Господин Йокота, откинув назад аккуратно причесанную голову, тихонько кашлянул. Он от природы был очень восприимчив ко всему эротическому.
– Саша, у меня к вам большая просьба. Научите, пожалуйста, Юри правильно петь «тра-ла-ла» из «Кармен». Знаете, та сцена, где Кармен дразнит Хосе. А то Юри, по-моему, на четверть тона фальшивит.
– Такэси, имей в виду, публичное оскорбление жены отражается на сумме отступного при разводе! – торжественно изрекла Юри.
– А если у мужа не было намерения оскорбить? – спросил Йокота. – Хотелось бы знать на всякий случай.

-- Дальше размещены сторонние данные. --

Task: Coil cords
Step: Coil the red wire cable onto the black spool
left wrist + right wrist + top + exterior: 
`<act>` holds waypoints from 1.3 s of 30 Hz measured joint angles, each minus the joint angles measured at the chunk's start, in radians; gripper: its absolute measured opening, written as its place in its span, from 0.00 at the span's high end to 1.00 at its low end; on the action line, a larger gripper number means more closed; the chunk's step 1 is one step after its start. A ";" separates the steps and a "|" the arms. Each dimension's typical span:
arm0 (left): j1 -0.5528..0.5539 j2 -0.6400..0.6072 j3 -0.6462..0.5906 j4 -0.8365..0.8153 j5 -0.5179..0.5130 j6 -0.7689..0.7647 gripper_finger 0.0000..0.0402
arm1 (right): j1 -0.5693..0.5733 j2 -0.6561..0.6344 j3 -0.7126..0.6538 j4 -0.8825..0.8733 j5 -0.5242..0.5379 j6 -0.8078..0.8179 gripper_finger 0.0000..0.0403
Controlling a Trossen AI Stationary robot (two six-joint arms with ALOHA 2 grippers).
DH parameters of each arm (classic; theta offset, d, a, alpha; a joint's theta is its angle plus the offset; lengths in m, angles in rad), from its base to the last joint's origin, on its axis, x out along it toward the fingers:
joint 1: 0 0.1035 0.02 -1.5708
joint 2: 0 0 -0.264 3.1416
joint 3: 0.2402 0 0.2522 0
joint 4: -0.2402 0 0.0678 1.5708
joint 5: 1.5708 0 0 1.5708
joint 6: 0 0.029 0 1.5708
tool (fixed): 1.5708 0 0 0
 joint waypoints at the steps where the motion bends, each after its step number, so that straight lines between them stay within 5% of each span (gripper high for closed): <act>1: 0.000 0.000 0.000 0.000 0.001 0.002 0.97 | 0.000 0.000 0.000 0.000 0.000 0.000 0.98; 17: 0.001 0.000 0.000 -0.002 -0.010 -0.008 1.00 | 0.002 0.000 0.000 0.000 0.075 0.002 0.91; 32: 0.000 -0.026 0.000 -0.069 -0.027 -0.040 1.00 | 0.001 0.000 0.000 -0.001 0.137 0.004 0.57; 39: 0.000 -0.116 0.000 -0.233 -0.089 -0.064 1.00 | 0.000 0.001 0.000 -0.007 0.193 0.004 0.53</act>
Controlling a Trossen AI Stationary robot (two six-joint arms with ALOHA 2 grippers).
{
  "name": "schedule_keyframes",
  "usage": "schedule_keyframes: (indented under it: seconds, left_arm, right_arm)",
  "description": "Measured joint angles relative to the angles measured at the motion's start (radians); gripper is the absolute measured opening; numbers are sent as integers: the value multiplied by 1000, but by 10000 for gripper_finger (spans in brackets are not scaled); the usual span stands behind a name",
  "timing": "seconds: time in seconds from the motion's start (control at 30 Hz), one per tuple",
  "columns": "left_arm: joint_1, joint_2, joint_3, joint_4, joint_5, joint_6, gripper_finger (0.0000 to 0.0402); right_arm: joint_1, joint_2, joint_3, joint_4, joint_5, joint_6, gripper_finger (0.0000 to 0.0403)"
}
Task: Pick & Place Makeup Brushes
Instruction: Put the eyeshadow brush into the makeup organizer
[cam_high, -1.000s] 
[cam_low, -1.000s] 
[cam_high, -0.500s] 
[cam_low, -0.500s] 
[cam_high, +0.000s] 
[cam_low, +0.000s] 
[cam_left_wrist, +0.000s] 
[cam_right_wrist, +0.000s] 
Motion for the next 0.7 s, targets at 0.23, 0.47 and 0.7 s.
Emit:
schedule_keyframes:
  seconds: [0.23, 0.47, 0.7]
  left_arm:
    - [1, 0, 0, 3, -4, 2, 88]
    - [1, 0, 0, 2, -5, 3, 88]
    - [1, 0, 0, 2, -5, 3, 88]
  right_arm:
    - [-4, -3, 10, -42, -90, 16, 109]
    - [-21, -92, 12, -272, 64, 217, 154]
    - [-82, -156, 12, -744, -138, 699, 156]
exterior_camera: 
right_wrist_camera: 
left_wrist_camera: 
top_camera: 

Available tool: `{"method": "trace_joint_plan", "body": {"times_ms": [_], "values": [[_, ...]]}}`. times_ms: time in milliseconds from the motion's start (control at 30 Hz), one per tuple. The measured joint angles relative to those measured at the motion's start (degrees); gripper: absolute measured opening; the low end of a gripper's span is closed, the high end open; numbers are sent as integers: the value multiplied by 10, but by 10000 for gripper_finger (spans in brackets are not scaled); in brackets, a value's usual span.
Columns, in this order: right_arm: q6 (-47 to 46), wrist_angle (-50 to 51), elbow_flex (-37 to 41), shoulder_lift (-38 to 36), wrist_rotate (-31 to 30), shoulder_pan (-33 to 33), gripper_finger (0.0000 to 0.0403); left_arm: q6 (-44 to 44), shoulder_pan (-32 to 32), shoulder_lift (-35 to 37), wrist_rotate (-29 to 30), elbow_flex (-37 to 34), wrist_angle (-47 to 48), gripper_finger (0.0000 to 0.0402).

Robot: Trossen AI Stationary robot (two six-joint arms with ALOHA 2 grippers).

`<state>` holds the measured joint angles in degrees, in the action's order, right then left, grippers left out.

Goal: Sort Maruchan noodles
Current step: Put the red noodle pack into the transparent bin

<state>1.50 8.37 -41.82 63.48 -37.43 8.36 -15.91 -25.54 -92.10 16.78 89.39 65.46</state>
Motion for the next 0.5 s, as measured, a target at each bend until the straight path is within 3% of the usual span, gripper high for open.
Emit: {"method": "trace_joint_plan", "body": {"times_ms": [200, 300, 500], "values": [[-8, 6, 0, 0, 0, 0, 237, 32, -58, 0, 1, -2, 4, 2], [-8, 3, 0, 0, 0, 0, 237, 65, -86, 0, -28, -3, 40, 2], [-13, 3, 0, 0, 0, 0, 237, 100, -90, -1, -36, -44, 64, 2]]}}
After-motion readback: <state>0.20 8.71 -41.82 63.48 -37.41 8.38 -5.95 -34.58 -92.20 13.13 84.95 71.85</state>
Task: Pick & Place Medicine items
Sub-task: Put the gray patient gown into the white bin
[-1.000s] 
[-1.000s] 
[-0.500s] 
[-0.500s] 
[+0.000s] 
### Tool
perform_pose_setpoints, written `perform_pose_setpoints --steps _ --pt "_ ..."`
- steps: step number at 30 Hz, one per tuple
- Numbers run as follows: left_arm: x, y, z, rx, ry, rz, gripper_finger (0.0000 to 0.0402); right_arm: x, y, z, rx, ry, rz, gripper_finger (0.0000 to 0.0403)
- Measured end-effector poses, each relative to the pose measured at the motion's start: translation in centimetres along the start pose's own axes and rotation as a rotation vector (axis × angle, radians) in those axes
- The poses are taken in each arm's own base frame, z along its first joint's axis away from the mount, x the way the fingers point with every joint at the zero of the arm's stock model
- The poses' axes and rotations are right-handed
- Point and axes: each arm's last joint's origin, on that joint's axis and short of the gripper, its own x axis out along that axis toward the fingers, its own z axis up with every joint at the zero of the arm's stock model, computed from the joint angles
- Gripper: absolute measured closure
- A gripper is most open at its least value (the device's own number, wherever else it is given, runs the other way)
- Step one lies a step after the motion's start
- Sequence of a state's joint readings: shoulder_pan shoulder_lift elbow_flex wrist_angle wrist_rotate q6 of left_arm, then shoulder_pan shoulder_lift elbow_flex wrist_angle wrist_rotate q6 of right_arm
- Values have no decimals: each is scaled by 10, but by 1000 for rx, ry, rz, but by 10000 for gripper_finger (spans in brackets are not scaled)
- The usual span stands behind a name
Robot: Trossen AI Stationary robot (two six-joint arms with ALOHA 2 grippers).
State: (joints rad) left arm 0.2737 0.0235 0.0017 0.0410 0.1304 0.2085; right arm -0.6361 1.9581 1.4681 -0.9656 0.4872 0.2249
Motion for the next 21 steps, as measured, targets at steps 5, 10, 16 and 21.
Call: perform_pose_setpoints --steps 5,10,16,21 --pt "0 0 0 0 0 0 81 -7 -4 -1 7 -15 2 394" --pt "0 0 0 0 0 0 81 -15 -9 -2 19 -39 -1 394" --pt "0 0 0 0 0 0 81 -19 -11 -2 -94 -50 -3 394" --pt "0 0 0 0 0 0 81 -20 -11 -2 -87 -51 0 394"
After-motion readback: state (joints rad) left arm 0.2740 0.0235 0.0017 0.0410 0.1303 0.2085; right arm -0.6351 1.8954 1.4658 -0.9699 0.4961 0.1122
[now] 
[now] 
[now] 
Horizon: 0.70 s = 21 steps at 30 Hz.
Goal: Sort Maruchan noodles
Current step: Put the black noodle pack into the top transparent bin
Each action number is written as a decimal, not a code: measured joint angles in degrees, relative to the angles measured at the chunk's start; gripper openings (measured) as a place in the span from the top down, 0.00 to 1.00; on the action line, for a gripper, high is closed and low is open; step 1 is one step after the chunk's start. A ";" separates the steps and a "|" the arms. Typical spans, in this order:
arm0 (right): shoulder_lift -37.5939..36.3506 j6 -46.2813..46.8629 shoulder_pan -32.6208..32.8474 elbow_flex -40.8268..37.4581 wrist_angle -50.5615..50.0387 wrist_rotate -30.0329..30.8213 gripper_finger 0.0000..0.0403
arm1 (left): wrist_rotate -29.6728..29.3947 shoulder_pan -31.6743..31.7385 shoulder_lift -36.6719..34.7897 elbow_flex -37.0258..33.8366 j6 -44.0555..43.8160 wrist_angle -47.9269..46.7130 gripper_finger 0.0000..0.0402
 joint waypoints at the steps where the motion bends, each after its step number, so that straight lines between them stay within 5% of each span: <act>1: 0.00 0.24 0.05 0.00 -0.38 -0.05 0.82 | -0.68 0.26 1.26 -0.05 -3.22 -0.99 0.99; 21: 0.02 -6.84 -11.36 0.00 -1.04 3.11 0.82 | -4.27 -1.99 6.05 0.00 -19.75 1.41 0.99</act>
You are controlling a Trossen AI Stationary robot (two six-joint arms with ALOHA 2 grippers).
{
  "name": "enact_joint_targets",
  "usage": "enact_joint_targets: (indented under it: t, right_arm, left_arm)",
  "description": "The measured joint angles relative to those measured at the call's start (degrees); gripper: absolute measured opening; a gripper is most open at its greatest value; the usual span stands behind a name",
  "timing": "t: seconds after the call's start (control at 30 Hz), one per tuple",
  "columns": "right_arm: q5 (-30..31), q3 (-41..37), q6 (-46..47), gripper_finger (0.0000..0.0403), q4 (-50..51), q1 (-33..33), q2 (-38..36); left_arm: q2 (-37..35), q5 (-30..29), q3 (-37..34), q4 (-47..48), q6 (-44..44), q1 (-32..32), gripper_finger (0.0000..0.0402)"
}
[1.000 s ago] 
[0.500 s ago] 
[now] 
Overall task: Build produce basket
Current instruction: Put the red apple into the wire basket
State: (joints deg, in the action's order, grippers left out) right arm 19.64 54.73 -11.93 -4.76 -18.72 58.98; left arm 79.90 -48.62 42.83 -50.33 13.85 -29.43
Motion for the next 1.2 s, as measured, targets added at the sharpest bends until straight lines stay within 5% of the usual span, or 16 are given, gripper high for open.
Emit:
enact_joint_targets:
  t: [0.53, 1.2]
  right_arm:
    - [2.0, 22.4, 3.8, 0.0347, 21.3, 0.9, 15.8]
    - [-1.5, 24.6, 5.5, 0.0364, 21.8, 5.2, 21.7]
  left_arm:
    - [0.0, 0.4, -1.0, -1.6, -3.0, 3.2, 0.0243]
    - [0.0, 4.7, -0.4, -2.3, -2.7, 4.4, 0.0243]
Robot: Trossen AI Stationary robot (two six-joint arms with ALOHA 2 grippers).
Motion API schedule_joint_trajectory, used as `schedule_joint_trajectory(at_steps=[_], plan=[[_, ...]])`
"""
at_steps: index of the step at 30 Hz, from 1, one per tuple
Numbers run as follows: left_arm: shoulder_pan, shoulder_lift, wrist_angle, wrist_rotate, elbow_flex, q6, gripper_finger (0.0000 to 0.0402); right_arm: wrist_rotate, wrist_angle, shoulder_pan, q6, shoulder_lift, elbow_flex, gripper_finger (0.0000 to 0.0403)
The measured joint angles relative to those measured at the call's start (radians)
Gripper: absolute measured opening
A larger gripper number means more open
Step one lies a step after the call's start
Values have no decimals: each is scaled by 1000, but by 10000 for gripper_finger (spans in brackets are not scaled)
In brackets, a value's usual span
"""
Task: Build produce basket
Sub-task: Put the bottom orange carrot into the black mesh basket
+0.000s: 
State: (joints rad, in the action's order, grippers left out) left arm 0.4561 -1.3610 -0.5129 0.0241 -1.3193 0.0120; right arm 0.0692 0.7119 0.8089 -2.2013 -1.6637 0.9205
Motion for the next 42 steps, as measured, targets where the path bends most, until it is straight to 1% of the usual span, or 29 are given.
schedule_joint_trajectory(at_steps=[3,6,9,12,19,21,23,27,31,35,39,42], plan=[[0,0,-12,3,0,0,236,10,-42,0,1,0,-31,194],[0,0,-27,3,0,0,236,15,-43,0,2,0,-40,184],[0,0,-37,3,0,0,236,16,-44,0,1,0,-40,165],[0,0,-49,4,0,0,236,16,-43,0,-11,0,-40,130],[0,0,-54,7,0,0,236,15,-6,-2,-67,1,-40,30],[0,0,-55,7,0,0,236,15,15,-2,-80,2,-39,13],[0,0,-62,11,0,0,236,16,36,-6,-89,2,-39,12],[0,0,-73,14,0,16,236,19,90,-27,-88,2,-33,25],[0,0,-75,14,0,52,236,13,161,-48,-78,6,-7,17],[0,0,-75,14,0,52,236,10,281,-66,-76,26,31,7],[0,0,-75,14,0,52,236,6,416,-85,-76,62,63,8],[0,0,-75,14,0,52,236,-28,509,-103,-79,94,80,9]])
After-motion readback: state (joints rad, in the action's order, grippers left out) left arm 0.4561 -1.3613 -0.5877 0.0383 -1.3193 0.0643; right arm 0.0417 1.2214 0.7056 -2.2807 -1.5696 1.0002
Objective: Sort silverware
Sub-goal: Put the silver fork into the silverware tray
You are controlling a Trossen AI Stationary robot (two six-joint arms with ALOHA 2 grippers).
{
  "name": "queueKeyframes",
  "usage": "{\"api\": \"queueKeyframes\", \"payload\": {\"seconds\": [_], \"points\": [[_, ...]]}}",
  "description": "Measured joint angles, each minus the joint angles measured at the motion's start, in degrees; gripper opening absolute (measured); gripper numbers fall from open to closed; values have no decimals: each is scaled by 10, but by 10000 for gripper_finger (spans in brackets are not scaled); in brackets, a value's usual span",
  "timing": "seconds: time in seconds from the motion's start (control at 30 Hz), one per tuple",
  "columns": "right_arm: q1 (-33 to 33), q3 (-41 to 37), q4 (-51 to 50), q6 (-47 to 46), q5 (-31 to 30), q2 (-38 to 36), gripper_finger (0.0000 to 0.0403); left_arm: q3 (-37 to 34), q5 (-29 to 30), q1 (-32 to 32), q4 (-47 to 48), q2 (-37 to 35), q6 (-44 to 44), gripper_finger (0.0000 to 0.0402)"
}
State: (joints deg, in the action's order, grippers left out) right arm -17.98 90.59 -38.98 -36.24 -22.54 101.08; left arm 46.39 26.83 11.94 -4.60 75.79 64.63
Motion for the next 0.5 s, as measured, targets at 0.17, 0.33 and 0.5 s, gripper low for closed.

– Неведение во все времена квалифицировалось как один из тяжких грехов, – сказал Фрэнк.
– А если у меня при этом нет намерения разводиться? – спросил Такэси.
– Если у тебя даже и нет такого намерения, то оскорбление может послужить поводом для развода.
– Это у вас в Америке, Фрэнк. Но если мы будем разводиться – я это к примеру говорю, – наше дело будет слушаться не в американском суде, а в японском. А у нас в Японии законы, как правило, защищают интересы мужчин.
– Ну и здесь то же самое, никакой разницы, – сказала Саша.
– Но для нас здешние законы вполне терпимы, – произнесла госпожа Йокота со скромным кокетством.
У священника Баранова похотливо заблестели глаза. Саша окинула госпожу Йокота презрительным взглядом с головы до ног. Кожа у Саши была жирная, пористая, неровная, как кожура грейпфрута.
– А вы разводились через суд? – спросила Мацуура у Фрэнка.
– Что вы! В ту пору у меня было слишком мало денег, чтобы нанять адвоката.
– Но все же достаточно, чтобы выплатить жене определенную сумму при разводе? – с нескрываемым интересом спросил господин Йокота.
– Нет! К сожалению, я принадлежу к тем мужчинам, которых бросают женщины. Моя жена сама сбежала в чужую постель.
– Почему же к сожалению? По-моему, у вас все сложилось исключительно удачно! – с учтивым поклоном произнес господин Йокота.
– Ты прольешь мартини!
Госпожа Йокота с притворной застенчивостью глянула на мужа и рассмеялась тихим, воркующим смехом. От крыльев ее носа протянулись легкие, едва заметные морщинки.
…Сейчас она очень даже мила, яркий, цвета подсолнуха наряд оригинально сочетается с голубиной кротостью, и это воркование и эти тонюсенькие морщинки работают на нее, подумала Юри.